Hosts are looking for tftp server.
-
@george1421 I reinstalled recently the server with https .
first time When I installed it I put the DNS IP for the server but this time I just skipped it. !Maybe this is the problem. Our DNS is DHCP server
-
@marted As I see it right now this is NOT a FOG problem. You are not even to FOG yet. I’ll say that as long as the FOG server is NOT your DHCP server. There isn’t a fog configuration that would cause what I’m seeing so far. I’m not saying this to redirect any fault here. Its just that at this stage the communication is between the target computer and your dhcp server.
-
@george1421 when a host boot I see it takes ip from dhcp, I see the dhcp address, I see the fog server on dhcp proxy place and everything is fine just to tftp: server. I put tftp server and it boot in fog menu. Like I say 25 hosts boot and 10 to 15 hosts ask for tftp server BUT have already IP and ready, just tftp server missing. Next time I send task other hosts ask for tftp server, always different hosts
-
@marted Well lets start tomorrow by fixing the dnsmasq setting then grab another pcap of the pxe boot process. Lets make new assumptions based on the correct (and well tested) dnsmasq file.

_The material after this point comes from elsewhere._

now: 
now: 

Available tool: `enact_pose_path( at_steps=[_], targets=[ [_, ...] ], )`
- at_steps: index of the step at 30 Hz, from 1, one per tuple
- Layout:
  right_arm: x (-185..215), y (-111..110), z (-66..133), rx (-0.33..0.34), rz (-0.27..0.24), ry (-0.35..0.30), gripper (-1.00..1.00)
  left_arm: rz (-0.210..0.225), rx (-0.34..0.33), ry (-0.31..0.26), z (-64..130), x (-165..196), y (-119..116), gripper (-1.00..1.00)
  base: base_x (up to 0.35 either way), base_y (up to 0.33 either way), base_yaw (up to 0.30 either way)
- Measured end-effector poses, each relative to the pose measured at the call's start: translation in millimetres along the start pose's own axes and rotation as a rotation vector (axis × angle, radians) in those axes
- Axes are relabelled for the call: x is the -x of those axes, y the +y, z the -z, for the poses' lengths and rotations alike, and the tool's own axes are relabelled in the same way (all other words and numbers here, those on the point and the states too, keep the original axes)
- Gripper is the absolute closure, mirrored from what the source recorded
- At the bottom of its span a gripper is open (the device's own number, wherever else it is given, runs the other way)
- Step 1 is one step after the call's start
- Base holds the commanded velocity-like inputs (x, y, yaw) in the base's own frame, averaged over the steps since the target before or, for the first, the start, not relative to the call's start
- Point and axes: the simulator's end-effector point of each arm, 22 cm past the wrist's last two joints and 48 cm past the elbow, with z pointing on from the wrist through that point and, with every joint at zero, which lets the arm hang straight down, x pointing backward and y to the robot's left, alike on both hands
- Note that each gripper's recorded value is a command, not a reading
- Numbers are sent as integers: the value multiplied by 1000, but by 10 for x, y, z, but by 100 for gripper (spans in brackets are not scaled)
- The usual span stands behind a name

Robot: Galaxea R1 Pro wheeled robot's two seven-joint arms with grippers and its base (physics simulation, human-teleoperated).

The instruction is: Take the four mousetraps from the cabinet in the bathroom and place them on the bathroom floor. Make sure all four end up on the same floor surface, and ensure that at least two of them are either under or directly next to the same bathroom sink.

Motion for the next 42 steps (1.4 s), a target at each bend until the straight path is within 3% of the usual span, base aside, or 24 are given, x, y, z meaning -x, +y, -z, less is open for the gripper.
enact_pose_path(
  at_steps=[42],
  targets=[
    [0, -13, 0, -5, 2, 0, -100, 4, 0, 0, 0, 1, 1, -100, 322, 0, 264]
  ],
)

There ARE tweaks we can make to the dnsmasq configuration file to cover certain circumstances.
Like in this section
pxe-service=X86PC, "Boot to FOG", undionly.kpxe pxe-service=X86-64_EFI, "Boot to FOG UEFI", ipxe.efi pxe-service=BC_EFI, "Boot to FOG UEFI PXE-BC", ipxe.efi
we can specify the boot server in the services line. It would look like this
pxe-service=X86PC, "Boot to FOG", undionly.kpxe, 192.168.149.43 pxe-service=X86-64_EFI, "Boot to FOG UEFI", ipxe.efi, 192.168.149.43 pxe-service=BC_EFI, "Boot to FOG UEFI PXE-BC", ipxe.efi, 192.168.149.43
Its not typical that we need to do that, but in certain environments it necessary.
-
@george1421 thank you so much. I’ll fix that tomorrow and will post the resold. Thanks again!
-
@george1421 said in Hosts are looking for tftp server.:
I still don’t understand why we don’t see an offer packet from your main dhcp server.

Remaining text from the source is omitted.